Use constant-time comparison and return a uniform error response that does not disclose whether the signature, payload, or any intermediate value was incorrect.

use actix_web::{post, web, HttpResponse, Error};
use hmac::{Hmac, Mac};
use sha2::Sha256;
use serde::{Deserialize, Serialize};

type HmacSha256 = Hmac;

#[derive(Deserialize)]
struct SignedRequest {
    payload: String,
    signature: String,
}

#[derive(Serialize)]
struct ApiResponse {
    status: &'static str,
}

#[post("/process")]
async fn process_signed(req: web::Json) -> Result<HttpResponse, Error> {
    let secret = std::env::var("HMAC_SECRET").expect("HMAC_SECRET must be set");
    let mut mac = HmacSha256::new_from_slice(secret.as_bytes())
        .map_err(|_| HttpResponse::InternalServerError().json(ApiResponse { status: "error" }))?;
    mac.update(req.payload.as_bytes());
    // Use constant-time verification to avoid timing leaks
    let computed = hex::encode(mac.finalize().into_bytes());
    let received = req.signature.trim_start_matches("0x");
    if subtle::ConstantTimeEq::ct_eq(computed.as_bytes(), received.as_bytes()).into() {
        // Safe to forward sanitized data to LLM; exclude signature and raw payload
        let safe_data = serde_json::json!({ "data": req.payload });
        // llm_client.send(safe_data).await; // example placeholder
        Ok(HttpResponse::Ok().json(ApiResponse { status: "ok" }))
    } else {
        // Generic error; no details about signature or payload
        Ok(HttpResponse::Unauthorized().json(ApiResponse { status: "unauthorized" }))
    }
}

2. Isolating LLM interactions from validation logic

Ensure that the LLM endpoint receives only necessary, non-sensitive data and that validation errors do not propagate into LLM prompts or responses.

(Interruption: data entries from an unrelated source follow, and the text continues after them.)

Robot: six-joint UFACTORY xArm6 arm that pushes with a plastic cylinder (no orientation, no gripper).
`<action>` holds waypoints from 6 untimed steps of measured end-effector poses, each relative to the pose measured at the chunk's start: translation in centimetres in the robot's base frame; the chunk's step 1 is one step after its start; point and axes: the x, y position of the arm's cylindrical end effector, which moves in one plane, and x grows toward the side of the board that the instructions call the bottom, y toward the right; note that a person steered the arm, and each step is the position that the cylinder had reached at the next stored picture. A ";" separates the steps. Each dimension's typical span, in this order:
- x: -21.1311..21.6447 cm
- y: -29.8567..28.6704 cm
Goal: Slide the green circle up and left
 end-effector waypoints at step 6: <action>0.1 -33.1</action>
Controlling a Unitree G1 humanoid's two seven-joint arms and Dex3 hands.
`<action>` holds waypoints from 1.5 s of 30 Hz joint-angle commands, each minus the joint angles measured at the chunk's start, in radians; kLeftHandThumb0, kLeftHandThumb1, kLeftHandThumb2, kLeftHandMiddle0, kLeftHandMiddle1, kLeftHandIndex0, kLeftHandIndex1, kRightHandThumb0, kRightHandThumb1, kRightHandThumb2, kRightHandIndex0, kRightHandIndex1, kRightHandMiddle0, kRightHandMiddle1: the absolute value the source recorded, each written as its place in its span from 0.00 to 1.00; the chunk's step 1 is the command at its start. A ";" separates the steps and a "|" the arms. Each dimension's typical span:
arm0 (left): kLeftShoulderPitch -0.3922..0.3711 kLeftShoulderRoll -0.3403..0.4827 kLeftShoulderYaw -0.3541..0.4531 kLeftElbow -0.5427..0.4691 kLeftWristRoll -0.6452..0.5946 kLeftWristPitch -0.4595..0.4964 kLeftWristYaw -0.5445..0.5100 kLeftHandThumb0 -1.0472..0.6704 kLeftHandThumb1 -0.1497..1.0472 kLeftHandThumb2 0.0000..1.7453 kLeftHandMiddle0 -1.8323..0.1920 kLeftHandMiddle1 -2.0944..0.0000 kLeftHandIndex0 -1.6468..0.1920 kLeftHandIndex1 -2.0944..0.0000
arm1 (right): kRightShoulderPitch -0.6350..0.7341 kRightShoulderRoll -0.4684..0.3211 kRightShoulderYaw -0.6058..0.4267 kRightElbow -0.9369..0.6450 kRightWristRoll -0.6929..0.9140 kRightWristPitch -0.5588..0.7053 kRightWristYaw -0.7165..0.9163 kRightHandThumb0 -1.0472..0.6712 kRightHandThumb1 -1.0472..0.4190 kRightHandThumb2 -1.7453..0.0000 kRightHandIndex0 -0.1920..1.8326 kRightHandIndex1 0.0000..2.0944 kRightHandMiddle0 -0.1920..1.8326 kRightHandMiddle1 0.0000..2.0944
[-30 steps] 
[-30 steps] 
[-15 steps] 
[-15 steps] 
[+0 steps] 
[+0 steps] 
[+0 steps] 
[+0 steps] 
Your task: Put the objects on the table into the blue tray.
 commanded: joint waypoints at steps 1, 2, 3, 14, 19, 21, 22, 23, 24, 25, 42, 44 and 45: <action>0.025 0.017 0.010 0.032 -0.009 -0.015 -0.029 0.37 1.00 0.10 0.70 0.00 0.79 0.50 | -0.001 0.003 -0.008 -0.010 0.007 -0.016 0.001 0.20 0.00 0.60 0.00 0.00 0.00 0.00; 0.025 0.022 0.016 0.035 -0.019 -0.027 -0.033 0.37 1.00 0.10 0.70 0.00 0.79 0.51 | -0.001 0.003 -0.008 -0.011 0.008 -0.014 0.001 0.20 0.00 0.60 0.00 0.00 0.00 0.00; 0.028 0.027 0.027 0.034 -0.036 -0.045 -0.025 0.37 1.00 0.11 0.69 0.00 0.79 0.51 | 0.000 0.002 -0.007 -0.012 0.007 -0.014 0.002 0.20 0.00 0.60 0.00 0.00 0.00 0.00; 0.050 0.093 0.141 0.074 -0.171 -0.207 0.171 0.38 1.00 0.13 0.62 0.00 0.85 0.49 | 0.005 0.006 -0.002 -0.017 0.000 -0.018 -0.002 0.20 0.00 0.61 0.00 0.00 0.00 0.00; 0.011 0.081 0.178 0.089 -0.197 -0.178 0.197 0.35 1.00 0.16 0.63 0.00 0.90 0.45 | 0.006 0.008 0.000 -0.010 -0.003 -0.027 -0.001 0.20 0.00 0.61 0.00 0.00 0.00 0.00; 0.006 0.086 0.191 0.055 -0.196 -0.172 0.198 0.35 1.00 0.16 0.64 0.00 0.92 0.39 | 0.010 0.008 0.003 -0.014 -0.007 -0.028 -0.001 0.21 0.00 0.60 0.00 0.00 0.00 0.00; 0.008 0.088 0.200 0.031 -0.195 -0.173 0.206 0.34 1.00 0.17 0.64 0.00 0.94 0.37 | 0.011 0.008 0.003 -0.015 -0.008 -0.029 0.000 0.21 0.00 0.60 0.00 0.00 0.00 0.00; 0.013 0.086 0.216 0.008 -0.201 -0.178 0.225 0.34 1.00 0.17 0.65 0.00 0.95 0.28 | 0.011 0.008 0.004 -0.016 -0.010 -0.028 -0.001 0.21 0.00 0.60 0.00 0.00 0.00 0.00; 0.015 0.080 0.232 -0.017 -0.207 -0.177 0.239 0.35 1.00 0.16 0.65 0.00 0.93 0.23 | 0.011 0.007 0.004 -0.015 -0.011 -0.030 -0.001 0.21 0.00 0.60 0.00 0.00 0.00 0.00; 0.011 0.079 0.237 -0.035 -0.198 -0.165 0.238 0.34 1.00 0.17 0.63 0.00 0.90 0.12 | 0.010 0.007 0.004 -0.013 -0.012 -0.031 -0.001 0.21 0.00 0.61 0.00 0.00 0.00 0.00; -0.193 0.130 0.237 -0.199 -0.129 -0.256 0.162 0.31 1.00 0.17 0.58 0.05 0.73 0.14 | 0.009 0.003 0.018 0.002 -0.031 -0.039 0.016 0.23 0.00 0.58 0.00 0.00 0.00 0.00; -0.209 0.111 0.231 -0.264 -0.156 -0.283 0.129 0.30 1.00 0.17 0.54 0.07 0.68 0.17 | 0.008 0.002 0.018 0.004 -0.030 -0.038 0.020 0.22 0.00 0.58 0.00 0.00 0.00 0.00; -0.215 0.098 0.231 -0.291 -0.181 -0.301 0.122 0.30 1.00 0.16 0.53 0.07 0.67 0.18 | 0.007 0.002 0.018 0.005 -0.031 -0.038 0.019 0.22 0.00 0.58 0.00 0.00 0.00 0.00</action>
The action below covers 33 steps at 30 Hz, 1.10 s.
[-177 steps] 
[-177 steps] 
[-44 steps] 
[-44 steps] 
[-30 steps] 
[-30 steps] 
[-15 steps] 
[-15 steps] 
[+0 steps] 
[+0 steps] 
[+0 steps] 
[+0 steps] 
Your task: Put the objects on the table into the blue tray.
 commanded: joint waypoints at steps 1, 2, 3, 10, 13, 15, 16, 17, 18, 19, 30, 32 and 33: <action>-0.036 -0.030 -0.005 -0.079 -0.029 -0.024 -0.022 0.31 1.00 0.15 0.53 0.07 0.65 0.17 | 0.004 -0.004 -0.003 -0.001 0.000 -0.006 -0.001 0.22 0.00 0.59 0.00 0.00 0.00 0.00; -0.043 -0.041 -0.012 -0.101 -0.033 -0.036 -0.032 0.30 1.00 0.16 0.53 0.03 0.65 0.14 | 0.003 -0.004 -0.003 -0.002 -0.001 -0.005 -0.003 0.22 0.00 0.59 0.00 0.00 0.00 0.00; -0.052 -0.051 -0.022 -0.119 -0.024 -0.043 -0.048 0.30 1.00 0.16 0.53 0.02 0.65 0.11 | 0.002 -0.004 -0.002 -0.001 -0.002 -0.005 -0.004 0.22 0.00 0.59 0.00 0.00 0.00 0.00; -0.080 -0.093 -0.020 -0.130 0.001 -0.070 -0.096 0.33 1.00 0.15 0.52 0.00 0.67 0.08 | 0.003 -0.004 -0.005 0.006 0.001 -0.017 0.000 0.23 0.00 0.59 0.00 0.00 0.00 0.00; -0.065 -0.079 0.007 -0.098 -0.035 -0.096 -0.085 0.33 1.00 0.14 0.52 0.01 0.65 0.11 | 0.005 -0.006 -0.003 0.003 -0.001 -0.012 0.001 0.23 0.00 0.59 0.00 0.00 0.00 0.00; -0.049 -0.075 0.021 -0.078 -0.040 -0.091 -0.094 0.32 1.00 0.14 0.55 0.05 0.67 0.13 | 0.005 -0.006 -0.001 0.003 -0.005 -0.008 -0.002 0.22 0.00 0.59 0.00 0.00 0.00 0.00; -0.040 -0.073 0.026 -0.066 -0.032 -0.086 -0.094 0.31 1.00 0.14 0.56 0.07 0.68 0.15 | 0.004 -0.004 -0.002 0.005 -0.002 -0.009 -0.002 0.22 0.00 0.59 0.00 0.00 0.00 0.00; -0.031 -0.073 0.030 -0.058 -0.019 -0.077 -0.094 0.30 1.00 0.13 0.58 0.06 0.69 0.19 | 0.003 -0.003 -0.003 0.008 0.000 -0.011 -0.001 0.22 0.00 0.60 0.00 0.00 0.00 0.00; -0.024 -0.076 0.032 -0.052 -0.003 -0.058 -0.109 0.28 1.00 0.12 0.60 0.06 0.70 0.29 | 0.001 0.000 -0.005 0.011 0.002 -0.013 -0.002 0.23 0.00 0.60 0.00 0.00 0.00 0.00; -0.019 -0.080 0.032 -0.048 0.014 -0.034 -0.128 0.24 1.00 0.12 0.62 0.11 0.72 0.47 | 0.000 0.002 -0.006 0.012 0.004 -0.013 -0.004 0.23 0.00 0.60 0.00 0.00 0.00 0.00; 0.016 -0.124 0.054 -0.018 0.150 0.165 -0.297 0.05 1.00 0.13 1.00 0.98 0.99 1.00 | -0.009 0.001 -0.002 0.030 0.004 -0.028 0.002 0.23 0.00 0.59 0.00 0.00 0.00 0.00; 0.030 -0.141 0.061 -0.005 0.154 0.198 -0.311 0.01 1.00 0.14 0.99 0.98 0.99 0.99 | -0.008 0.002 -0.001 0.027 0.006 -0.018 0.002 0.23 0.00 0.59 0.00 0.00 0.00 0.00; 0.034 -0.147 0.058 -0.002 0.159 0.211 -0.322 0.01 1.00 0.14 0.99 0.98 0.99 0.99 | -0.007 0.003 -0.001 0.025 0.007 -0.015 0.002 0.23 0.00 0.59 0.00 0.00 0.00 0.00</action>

async fn call_llm_with_safe_data(data: &str) -> Result<String, reqwest::Error> {
    let client = reqwest::Client::new();
    let llm_endpoint = "https://api.example.com/llm";
    // Send only non-sensitive, business-level data; exclude cryptographic material
    let body = serde_json::json!({ "input": data });
    client.post(llm_endpoint)
        .json(&body)
        .send()
        .await?
        .json::

3. Secure configuration for middleBrick scanning

When using the middleBrick CLI to validate your Actix endpoints, run scans against a staging URL to detect unintended data exposure. The CLI provides JSON output that can be integrated into CI/CD to enforce security gates before deployment.

# Example CLI usage
middlebrick scan https://staging.example.com/api/process

By combining constant-time verification, strict error handling, and isolation of LLM calls, you reduce the risk of LLM data leakage through HMAC validation paths. The GitHub Action can enforce a minimum security score, and the MCP Server allows you to scan API contracts directly from your IDE to catch regressions early.

Related CWEs: llmSecurity

CWE IDNameSeverity
CWE-754Improper Check for Unusual or Exceptional Conditions MEDIUM

Frequently Asked Questions

Why does returning HMAC validation errors in an Actix handler risk LLM data leakage?
Because detailed errors may include the request payload or computed HMAC values. If these errors are exposed to the LLM or returned to the client, an attacker can use them to infer secret material or sensitive data through prompt injection or output scanning.
How does middleBrick help detect LLM data leakage in HMAC-protected Actix services?
middleBrick’s LLM/AI Security checks include active prompt injection probes and output scanning for PII, API keys, and code. Scanning your Actix endpoints with the middleBrick CLI or GitHub Action can identify unsafe error handling or exposure of cryptographic details that could lead to data leakage.